December 20, 2007
Reuven Fischer: The Slightly Different Chabad Rabbi
By Julian Voloj
“Second Life, for me it’s an opportunity to meet other Jews, talk to people, make new friendships,” Fischer explains. On Saturday evenings, when he’s in Second Life after the Sabbath ends and he accesses his virtual Western Wall, he always meets new people. “Most of them are totally enthusiastic about the SL Kotel and think it’s cool that a Chabadnik is in Second Life.”
When Gal Brandes, a French businessman from Grenoble, was transferred to South China by his employer, the first thing the 34-year-old did was not to ask about real estate prices, say, but to inquire whether Chabad had a presence there yet. “Wherever I travel, when I go to Chabad, I always feel at home.”
Chabad, an acronym for the three Hebrew terms
chochma (חכמה, “wisdom“),
binah (בינה, “understanding"), and
daat (דעת, "knowledge"), is the name of an Orthodox Jewish movement, which since 1951 has sent so-called
shluchim (in Hebrew, "emissaries"; singular,
shliach) all over the world to bring Jews closer to (Orthodox) Judaism. From Shanghai to St. Petersburg, from Bangkok to Berlin, more than 3,300
Chabad shluchim are currently active worldwide.

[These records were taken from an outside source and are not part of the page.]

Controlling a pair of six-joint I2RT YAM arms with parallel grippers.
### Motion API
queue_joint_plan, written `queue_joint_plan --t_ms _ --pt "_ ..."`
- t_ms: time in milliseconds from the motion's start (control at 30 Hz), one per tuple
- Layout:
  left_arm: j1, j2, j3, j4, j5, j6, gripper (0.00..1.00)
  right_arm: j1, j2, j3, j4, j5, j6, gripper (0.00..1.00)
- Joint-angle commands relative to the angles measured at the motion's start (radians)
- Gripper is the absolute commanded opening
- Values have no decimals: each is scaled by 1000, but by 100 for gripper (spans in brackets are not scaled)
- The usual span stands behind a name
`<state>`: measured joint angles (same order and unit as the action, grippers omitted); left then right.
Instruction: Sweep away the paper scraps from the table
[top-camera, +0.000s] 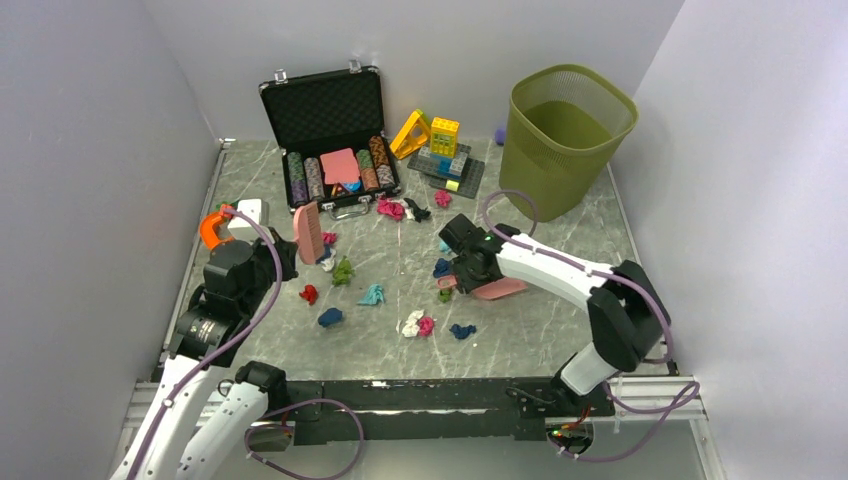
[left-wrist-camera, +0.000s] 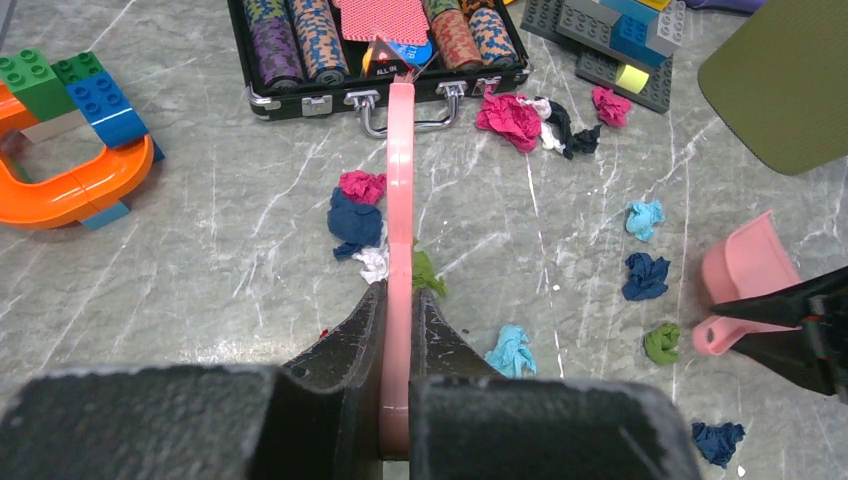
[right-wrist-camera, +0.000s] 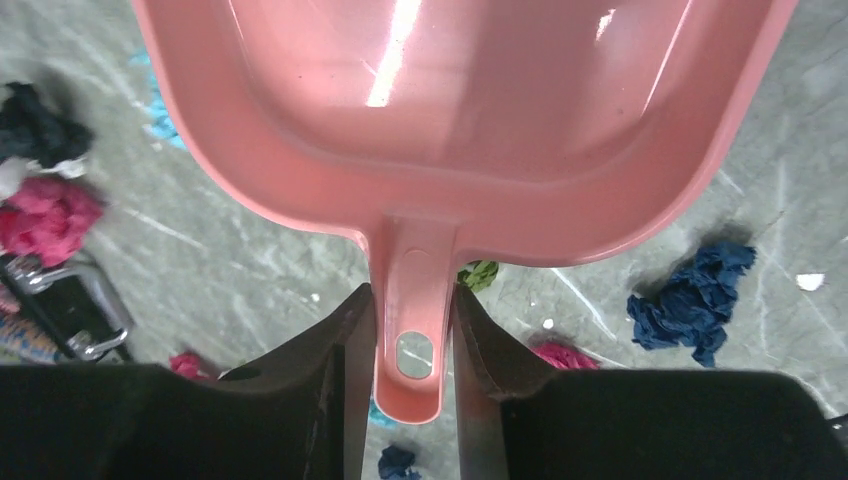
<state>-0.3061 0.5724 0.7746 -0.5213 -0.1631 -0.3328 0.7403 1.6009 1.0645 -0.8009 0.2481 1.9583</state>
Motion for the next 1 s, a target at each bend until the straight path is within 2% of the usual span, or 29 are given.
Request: queue_joint_plan --t_ms 0,67,167,267,367,433,533,667,800,967 --pt "10 -25 7 45 5 24 0 4 -103 26 -137 138 -68 12" --pt "12 -37 -4 51 7 28 0 3 -114 41 -162 177 -170 9" --pt "14 -42 -10 55 13 36 0 2 -132 51 -136 226 -466 7" --pt "14 -39 -11 59 30 46 0 0 -132 65 -74 216 -814 10" --pt "13 -31 -17 77 67 62 0 1 -139 84 -106 224 -1028 10" --pt "13 -20 -17 88 101 70 0 -1 -182 73 -122 261 -1110 0" --pt "14 11 -13 104 161 71 0 -19 -270 33 -78 253 -1224 0" --pt "14 68 7 131 269 37 0 -104 -362 -43 31 103 -1360 0" --pt "14 130 19 169 336 -12 0 -189 -354 -98 73 -112 -1476 0" --pt "15 244 17 308 457 -122 0 -225 -334 -163 109 -223 -1494 0"
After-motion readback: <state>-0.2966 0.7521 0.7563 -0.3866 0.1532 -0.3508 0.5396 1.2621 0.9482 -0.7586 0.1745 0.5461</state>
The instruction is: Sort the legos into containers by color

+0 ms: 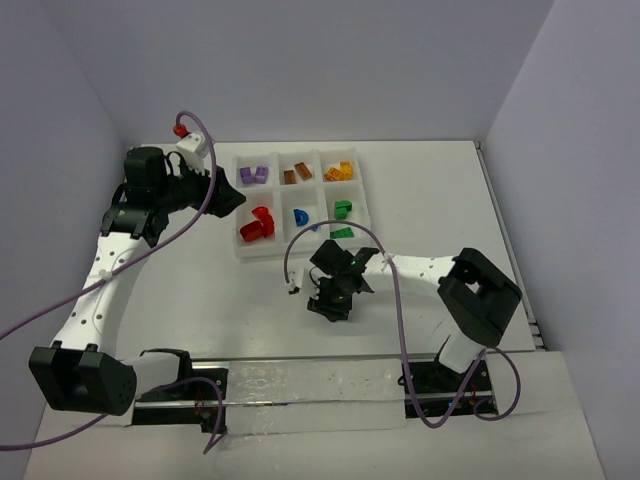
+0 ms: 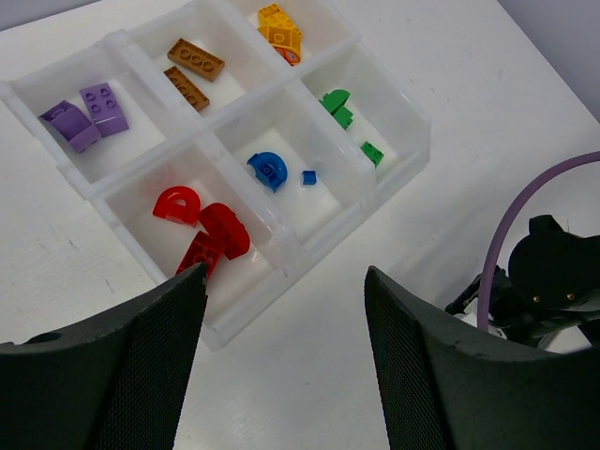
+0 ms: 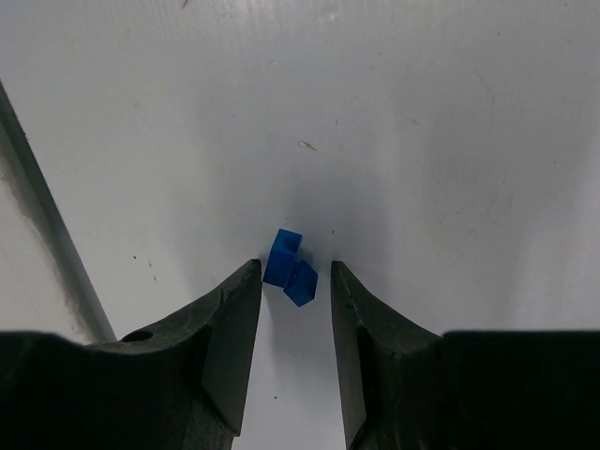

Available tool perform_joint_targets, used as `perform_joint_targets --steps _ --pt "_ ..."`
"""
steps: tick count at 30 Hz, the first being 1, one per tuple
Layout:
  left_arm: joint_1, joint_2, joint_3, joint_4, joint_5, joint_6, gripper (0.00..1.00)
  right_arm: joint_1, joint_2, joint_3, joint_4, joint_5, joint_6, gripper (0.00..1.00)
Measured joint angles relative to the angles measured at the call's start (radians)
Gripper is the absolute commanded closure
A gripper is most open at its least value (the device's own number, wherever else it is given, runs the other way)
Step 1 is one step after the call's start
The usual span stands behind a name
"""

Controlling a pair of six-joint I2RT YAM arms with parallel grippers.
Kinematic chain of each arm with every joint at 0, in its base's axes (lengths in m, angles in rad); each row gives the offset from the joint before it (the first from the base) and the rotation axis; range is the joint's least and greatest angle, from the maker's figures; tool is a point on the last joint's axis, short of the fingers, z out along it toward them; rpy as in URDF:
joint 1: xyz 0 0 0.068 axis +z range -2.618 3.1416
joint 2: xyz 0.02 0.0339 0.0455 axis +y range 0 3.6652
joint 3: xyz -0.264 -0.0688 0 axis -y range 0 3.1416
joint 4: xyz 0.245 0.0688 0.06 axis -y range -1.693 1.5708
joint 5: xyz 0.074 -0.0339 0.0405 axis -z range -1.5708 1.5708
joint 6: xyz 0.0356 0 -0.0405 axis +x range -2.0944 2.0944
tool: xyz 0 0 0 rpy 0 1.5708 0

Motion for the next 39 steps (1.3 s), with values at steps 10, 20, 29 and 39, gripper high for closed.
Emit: perform_joint_targets --steps 10,20,29,39 --pt "0.0 0.005 -0.001 0.002 0.0 0.0 0.26 0.002 0.015 0.004 0.023 0.004 -0.004 0.8" --pt "0.0 0.02 -0.005 0.005 0.0 0.002 0.26 0.005 0.02 0.009 0.028 0.003 -0.004 0.95" --pt "0.0 0.021 -0.005 0.005 -0.001 0.003 0.26 0.002 -0.009 0.062 -0.007 0.002 -0.001 1.0" --pt "0.0 0.022 -0.006 0.005 -0.001 0.003 0.26 -0.085 -0.027 0.214 -0.046 -0.029 -0.001 1.0"
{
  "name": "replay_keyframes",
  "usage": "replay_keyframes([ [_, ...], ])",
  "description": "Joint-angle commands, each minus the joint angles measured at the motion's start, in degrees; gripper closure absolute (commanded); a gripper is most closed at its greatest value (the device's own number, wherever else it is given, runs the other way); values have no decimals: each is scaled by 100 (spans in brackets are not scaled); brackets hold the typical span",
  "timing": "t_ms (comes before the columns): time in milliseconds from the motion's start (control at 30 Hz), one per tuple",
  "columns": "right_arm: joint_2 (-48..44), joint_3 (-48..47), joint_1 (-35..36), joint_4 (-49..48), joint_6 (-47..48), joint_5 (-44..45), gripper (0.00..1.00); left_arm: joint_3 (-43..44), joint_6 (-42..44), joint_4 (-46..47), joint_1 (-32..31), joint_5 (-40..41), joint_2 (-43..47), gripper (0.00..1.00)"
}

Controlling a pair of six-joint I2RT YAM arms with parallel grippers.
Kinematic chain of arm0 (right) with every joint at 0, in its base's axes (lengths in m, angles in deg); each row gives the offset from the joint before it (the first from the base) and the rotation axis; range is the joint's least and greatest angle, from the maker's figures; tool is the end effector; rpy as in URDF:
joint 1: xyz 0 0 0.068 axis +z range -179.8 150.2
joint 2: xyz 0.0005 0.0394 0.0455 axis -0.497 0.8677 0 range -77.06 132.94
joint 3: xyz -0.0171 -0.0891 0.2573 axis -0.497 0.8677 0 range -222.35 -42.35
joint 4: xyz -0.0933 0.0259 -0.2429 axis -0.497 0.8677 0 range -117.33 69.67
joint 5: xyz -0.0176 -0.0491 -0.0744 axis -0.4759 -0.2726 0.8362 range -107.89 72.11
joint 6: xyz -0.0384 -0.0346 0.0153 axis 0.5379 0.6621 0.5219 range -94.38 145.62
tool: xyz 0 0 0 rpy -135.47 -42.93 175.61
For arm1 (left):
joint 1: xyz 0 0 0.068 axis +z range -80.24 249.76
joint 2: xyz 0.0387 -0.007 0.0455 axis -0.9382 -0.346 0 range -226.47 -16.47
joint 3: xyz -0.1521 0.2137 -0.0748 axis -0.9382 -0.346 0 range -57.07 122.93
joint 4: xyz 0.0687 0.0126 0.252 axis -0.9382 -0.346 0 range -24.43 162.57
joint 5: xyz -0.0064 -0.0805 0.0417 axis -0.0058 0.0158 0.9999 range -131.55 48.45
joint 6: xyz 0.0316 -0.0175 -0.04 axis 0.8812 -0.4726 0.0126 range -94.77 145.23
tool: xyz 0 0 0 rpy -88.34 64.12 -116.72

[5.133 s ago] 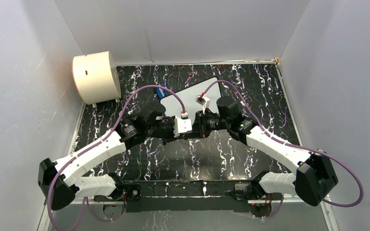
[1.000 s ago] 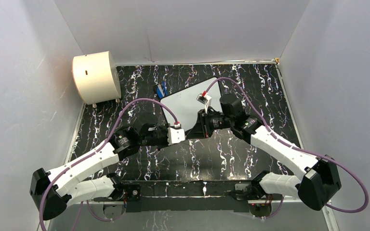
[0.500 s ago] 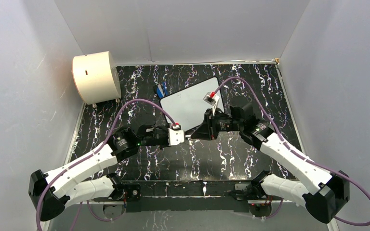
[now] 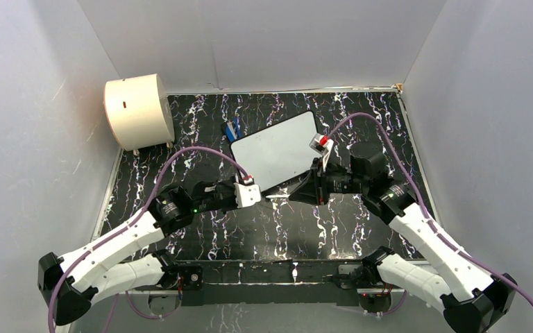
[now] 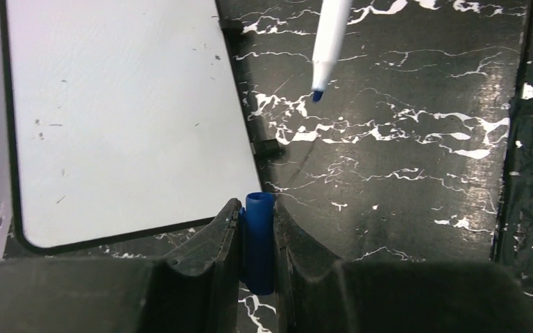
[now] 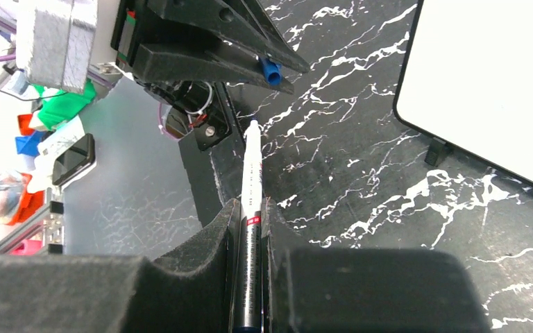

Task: Write a sentence on the whiteboard
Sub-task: Open the pen cap, then place the pen cap at the center of the board.

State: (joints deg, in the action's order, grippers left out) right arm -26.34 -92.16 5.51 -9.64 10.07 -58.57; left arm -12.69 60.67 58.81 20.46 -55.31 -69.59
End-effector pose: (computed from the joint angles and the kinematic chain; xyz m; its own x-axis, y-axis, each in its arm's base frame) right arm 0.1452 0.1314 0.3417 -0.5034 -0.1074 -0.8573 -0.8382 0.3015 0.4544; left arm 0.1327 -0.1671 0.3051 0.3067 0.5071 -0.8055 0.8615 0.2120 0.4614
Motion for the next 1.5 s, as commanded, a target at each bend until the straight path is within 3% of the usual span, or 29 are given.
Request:
replay_keyframes([
  [0, -276, -46, -63, 133, 317, 197, 100, -96, 22, 34, 53, 374, 279, 100],
  [300, -883, 279, -63, -39, 423, 1754, 100, 145, -801, 384, 222, 1765, -89, 100],
  [533, -1725, 717, -67, -334, 527, 2888, 100, 383, -2166, 423, 496, 2695, -475, 100],
  [1000, -2282, 973, -61, -268, 774, 3724, 100, 406, -4979, -242, 1991, 2619, -1431, 100],
  [1133, -2402, 1046, -68, -326, 774, 3776, 100, 414, -5238, -406, 2424, 2290, -1879, 100],
  [1467, -2522, 1069, -64, -332, 747, 3656, 100, 550, -5326, -555, 2731, 2211, -2897, 100],
])
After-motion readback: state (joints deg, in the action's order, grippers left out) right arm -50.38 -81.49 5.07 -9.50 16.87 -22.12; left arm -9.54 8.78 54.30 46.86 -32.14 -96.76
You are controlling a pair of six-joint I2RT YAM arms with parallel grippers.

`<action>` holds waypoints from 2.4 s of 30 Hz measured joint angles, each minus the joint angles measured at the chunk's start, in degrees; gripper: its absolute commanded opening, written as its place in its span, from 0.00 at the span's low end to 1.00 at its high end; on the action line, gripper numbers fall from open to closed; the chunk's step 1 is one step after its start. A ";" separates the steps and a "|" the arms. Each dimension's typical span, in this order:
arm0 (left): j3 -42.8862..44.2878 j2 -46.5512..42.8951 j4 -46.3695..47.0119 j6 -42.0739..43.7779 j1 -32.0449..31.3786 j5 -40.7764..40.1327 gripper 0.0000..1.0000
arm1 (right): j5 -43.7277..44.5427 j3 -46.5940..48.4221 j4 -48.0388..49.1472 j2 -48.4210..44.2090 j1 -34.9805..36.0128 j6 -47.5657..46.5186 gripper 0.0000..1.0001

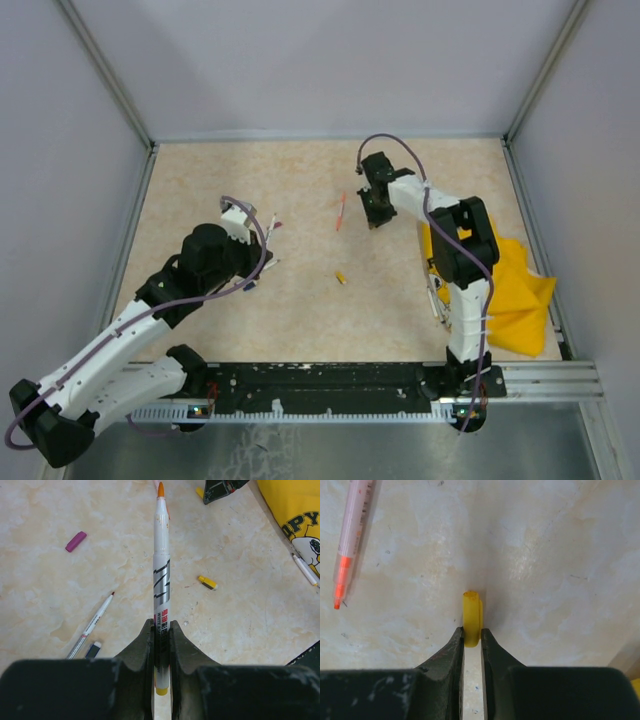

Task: Insert the pens into the pen caps
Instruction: Move the pen cap to the center of the board.

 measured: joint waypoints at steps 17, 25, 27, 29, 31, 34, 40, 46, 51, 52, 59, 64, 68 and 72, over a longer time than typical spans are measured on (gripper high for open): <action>0.00 0.04 0.44 0.15 0.00 0.46 0.00 | -3.04 -11.02 0.68 -13.29 8.63 -7.30 0.02; 0.00 0.07 0.72 0.42 0.00 0.44 0.00 | -6.64 -14.80 1.07 -14.29 10.84 -10.25 0.04; 0.00 0.07 0.72 0.57 0.00 0.31 0.00 | -6.99 -15.19 1.14 -14.47 11.15 -11.13 0.04; 0.00 0.00 0.72 0.61 0.00 -0.04 0.00 | -7.21 -15.21 1.05 -14.47 11.93 -12.11 0.05; 0.00 -0.09 0.70 0.61 0.00 -0.26 0.00 | -7.39 -15.21 1.05 -14.47 13.00 -13.11 0.06; 0.00 -0.15 0.72 0.61 0.00 -0.48 0.00 | -7.54 -15.37 0.76 -14.47 14.32 -14.27 0.09; -0.02 -0.11 0.81 0.76 0.00 -0.46 0.00 | -7.56 -15.78 0.00 -14.38 14.97 -15.93 0.17; -0.33 0.02 1.29 1.20 0.00 -0.50 0.00 | -7.10 -16.55 -0.20 -14.32 14.93 -16.11 0.26; -1.01 0.07 1.36 1.53 0.00 -0.66 0.00 | -6.56 -16.72 0.17 -14.32 14.93 -15.50 0.27; -1.01 0.13 1.38 1.62 0.00 -0.66 0.00 | -6.45 -16.74 0.24 -14.32 14.93 -15.28 0.28; -1.01 0.13 1.57 1.73 0.00 -0.70 0.00 | -5.88 -18.23 2.38 -15.72 14.93 -8.79 0.34; -1.01 0.13 1.57 1.84 0.00 -0.72 0.00 | -5.55 -22.16 4.98 -19.69 14.93 1.05 0.50; -1.01 0.28 1.57 1.84 0.00 -0.87 0.00 | -6.27 -25.46 7.21 -22.27 14.97 8.85 0.69; -1.01 0.70 1.57 1.84 0.00 -0.90 0.00 | -8.28 -28.35 9.33 -24.33 15.23 14.93 0.72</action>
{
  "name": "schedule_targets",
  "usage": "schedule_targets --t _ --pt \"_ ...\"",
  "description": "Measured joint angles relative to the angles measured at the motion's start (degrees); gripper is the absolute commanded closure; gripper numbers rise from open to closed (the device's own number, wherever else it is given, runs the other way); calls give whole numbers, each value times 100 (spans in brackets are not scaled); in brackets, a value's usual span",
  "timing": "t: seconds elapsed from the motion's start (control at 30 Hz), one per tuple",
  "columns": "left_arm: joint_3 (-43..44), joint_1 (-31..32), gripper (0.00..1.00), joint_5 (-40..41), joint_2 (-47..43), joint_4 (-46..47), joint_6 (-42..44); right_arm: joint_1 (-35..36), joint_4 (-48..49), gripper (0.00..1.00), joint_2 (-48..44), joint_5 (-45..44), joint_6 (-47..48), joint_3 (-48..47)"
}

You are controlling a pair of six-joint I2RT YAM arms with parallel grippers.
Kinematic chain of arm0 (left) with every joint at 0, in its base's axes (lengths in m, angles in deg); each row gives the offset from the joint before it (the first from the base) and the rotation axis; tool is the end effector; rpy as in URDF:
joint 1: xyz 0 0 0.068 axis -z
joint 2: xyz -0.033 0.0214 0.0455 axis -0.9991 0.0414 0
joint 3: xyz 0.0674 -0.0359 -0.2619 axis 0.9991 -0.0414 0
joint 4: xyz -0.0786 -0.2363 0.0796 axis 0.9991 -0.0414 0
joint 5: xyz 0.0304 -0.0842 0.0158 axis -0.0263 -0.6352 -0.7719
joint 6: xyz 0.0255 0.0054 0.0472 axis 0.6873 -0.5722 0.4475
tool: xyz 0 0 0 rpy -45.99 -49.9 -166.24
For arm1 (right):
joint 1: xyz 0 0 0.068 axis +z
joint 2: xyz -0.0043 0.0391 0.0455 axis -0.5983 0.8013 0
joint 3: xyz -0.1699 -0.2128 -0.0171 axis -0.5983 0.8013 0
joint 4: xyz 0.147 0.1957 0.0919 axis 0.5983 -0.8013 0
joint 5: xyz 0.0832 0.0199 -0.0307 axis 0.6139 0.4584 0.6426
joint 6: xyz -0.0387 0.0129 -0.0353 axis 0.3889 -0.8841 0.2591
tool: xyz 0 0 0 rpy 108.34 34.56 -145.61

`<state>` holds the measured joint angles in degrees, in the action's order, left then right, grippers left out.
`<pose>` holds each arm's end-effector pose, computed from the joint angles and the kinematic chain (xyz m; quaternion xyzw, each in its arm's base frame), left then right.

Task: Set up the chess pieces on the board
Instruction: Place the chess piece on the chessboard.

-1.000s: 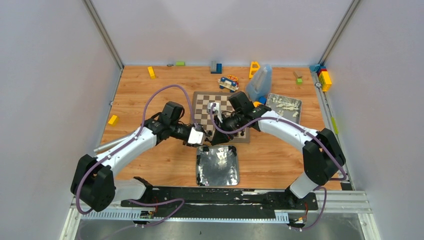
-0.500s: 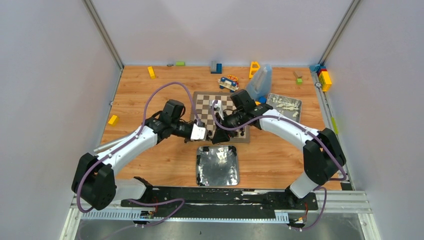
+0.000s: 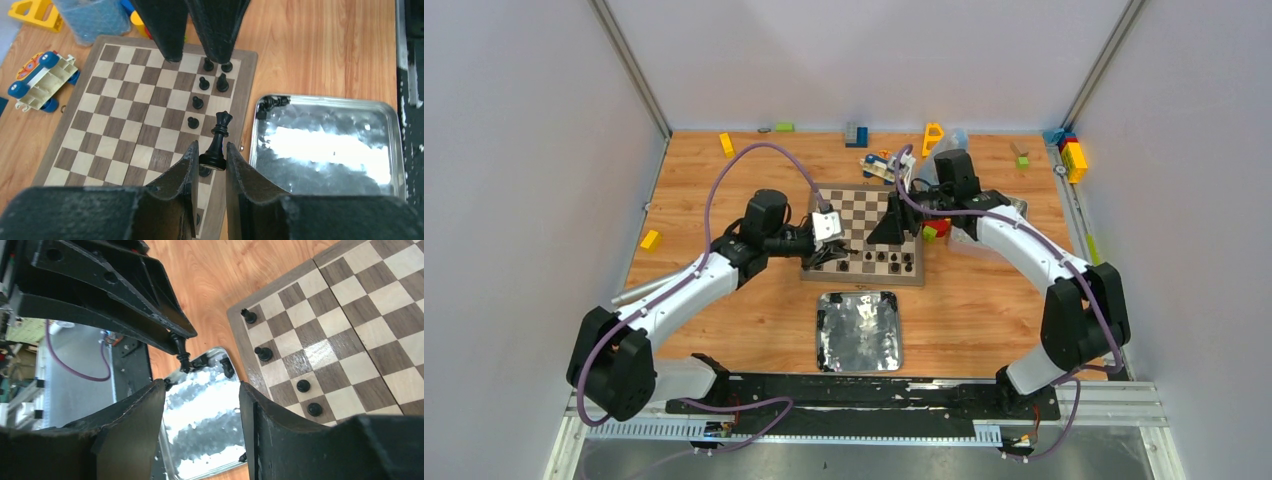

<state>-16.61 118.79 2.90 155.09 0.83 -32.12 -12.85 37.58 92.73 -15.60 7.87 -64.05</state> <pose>0.2225 -0.1626 0.2700 0.5632 0.6079 -0.3205 0.4589 0.2962 0.1630 0.2831 -0.3671 0.7453 0.4797 0.2822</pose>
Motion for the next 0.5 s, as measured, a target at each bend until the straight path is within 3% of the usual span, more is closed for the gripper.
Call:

GruvenReuven Greenberg is one of them. But Greenberg is different from all the other
shluchim, because he is an avatar in Second Life.
The virtual world of Second Life is part of the so-called Web 2.0, a term for a number of interactive and collaborative Internet phenomena. Web 2.0 refers to a change in the perception and use of the Internet: Content is no longer generated in a centralized way by big media, but also by independent users who create network effects. These decentralized web-based platforms include blogs, wikis, portals such as Flickr und YouTube, and now virtual worlds as well, three-dimensional animations in which people communicate with each other via alter egos, so-called avatars.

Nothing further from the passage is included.